На какое-то время над местом происшествия повисла мертвая тишина, а затем заскрипели «дворники», стирая с лобовых стекол кровь, захлопали дверцы, и послышался разноголосый мат. Савельев какое-то время ориентировался именно на звуки, поскольку глаза ему пришлось протирать от чужой крови. Выручили влажные салфетки, которые с завидным упорством совала ему в карман жена. Все боялась, что заскочит Ванечка перекусить в чебуречную, возьмет восточный беляш грязными руками, да и заработает себе расстройство желудка. Замечания Савельева, что расстройство скорее всего будет вызвано качеством чебурека, а не микробами на руках, жена игнорировала. Чистюля наивная! Но сейчас Савельев сто раз поблагодарил судьбу за то, что Оленька такая любительница чистоты.

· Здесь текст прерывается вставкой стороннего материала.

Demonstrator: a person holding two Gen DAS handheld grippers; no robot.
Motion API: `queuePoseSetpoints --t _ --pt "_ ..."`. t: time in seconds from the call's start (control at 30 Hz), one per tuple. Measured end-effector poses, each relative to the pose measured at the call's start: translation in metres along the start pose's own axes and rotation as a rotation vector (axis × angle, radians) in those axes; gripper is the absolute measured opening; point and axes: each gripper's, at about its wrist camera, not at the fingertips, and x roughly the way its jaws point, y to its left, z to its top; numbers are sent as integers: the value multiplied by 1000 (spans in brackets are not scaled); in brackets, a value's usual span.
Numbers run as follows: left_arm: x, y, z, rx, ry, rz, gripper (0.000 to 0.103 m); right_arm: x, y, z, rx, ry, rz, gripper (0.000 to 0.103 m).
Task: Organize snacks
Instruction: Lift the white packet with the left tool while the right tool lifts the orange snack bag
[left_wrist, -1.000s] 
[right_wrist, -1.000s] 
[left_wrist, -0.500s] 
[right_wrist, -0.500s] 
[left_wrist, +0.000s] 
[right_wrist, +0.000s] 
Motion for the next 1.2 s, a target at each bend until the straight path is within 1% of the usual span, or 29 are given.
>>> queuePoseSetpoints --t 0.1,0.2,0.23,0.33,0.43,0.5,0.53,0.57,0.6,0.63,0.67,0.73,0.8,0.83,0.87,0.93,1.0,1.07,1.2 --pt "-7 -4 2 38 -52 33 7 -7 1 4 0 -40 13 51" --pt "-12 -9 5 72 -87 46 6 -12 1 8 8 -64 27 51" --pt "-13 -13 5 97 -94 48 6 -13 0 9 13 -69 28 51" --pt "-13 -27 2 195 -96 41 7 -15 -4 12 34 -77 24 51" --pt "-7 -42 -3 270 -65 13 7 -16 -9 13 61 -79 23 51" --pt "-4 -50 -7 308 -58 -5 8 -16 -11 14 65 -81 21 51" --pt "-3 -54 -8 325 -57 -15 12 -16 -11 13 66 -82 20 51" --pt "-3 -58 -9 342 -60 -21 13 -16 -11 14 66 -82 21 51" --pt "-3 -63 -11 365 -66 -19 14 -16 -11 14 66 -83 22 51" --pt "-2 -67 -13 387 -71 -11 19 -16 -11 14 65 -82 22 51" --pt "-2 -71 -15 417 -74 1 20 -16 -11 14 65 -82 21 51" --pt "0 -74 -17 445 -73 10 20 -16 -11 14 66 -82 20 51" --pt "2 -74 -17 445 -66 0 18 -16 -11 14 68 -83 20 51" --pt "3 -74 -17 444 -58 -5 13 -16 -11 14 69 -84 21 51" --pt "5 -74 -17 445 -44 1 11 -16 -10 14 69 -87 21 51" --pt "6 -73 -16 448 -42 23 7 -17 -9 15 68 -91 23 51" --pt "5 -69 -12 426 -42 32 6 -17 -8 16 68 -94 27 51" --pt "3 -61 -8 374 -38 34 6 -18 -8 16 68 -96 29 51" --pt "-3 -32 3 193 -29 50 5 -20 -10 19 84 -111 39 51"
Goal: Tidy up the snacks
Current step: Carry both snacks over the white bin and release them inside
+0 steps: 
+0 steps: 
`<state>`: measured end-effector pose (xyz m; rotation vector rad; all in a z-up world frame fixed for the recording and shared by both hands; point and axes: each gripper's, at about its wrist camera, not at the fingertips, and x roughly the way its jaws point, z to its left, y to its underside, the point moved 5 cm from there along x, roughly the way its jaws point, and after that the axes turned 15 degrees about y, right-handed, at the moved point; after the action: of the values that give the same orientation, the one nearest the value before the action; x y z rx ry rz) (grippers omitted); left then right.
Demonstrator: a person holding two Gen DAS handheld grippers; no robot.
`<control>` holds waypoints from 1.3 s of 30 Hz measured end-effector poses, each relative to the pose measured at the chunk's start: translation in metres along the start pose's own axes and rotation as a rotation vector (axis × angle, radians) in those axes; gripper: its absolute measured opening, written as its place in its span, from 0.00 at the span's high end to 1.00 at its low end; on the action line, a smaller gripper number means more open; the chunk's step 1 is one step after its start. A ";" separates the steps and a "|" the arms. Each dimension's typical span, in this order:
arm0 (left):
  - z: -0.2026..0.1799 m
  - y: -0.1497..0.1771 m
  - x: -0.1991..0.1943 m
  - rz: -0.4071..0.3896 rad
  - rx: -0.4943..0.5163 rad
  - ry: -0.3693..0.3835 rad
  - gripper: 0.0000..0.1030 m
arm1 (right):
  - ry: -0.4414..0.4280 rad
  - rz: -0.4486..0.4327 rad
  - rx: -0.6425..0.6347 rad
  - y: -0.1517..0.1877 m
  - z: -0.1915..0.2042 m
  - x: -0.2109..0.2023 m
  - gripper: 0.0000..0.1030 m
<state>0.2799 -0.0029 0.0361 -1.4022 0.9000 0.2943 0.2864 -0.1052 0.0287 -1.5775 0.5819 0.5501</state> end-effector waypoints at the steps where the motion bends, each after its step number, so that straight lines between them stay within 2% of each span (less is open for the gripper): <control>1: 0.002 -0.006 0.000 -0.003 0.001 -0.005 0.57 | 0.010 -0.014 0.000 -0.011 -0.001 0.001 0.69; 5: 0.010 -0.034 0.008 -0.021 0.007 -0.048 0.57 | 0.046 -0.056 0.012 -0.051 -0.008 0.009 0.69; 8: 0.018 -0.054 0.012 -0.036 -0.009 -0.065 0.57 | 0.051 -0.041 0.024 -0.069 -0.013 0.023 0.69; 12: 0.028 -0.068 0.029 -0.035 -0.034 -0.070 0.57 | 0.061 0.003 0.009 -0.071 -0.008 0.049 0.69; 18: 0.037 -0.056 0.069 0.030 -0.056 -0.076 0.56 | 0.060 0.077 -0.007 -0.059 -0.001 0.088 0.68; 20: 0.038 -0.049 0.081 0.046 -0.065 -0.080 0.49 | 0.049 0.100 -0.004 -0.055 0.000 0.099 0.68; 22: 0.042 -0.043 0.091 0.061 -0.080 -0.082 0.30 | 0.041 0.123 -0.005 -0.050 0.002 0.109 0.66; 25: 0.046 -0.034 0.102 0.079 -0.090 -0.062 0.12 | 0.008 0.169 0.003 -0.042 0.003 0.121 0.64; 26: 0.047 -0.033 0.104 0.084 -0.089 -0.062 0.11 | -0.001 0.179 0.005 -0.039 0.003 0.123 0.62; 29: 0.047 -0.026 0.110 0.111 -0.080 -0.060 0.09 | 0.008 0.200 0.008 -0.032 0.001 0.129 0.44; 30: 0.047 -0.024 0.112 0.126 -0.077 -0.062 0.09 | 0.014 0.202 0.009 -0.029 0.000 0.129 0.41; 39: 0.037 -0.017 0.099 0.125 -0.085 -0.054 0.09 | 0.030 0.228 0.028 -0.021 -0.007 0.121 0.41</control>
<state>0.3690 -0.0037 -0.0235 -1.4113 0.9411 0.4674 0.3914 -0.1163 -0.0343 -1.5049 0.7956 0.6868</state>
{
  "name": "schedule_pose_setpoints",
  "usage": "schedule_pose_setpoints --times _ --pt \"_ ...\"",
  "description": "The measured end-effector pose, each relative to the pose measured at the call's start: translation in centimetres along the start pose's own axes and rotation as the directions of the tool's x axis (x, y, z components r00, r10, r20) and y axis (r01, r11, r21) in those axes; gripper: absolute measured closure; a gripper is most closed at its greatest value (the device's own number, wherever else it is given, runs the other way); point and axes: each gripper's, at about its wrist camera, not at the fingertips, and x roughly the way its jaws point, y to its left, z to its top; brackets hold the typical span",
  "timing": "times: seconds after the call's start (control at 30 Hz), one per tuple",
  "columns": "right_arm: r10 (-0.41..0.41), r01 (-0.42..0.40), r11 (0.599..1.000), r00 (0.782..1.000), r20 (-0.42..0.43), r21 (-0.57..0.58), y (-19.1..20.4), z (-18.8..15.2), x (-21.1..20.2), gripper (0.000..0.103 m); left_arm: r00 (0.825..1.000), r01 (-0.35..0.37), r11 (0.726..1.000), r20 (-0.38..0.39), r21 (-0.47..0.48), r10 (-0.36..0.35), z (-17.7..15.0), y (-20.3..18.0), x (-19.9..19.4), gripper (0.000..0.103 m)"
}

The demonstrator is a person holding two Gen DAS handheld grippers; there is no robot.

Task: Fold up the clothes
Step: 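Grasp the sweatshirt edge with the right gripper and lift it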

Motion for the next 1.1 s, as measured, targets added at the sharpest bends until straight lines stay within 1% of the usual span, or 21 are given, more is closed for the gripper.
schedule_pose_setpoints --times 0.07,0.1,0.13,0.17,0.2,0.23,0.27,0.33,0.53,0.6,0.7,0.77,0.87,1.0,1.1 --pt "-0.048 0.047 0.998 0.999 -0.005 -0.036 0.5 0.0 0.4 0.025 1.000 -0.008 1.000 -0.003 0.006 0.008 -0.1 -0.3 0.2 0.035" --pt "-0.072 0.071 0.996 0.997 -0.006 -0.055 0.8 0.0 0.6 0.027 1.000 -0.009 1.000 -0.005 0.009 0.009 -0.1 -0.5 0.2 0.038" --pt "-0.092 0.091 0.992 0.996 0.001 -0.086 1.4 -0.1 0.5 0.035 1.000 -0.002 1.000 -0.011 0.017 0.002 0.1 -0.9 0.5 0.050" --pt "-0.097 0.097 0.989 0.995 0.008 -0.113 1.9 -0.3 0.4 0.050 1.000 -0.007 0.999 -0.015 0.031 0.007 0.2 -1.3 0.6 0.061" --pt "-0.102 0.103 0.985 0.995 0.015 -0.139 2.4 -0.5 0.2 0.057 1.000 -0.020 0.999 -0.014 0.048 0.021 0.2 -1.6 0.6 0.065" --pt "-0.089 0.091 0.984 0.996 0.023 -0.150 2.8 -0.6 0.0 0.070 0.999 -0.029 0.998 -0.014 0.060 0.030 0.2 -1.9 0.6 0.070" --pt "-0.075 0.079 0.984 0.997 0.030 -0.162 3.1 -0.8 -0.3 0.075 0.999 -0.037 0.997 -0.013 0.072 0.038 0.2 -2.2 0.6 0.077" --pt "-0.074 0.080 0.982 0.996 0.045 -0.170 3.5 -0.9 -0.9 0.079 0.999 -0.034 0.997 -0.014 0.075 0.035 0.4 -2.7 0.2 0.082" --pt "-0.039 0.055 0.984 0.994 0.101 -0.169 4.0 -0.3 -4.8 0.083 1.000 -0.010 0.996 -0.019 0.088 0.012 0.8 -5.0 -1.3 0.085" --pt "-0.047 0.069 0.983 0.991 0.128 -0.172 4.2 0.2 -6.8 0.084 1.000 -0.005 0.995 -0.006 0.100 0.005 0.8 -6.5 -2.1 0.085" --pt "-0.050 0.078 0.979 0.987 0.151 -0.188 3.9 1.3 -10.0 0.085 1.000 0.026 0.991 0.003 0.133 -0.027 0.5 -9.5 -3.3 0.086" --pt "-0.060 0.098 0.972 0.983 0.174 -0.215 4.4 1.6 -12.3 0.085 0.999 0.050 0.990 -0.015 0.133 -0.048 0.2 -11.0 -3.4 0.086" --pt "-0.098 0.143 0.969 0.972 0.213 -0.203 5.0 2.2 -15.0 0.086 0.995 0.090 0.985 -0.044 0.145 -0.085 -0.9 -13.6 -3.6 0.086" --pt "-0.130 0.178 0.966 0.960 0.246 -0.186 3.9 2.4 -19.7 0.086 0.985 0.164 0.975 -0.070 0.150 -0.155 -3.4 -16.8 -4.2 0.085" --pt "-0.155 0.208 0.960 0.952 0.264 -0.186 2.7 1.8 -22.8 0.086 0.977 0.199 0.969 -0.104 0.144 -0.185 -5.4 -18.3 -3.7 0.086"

– Твою мать, – проронил за спиной у Савельева напарник. – Савелий, ты живой? Сюда иди, снегом умойся!
– Какой на фиг… снег?! – лейтенант утер лицо салфеткой и достал другую. – Кровища кругом!
– Идем, провожу подальше, где чисто, – напарник ухватил Савельева за рукав.
– Да грязь там! – нервно отмахнулся лейтенант. – Пятилитровку из багажника достань!
– Ага, я мигом! – напарник бросился к машине.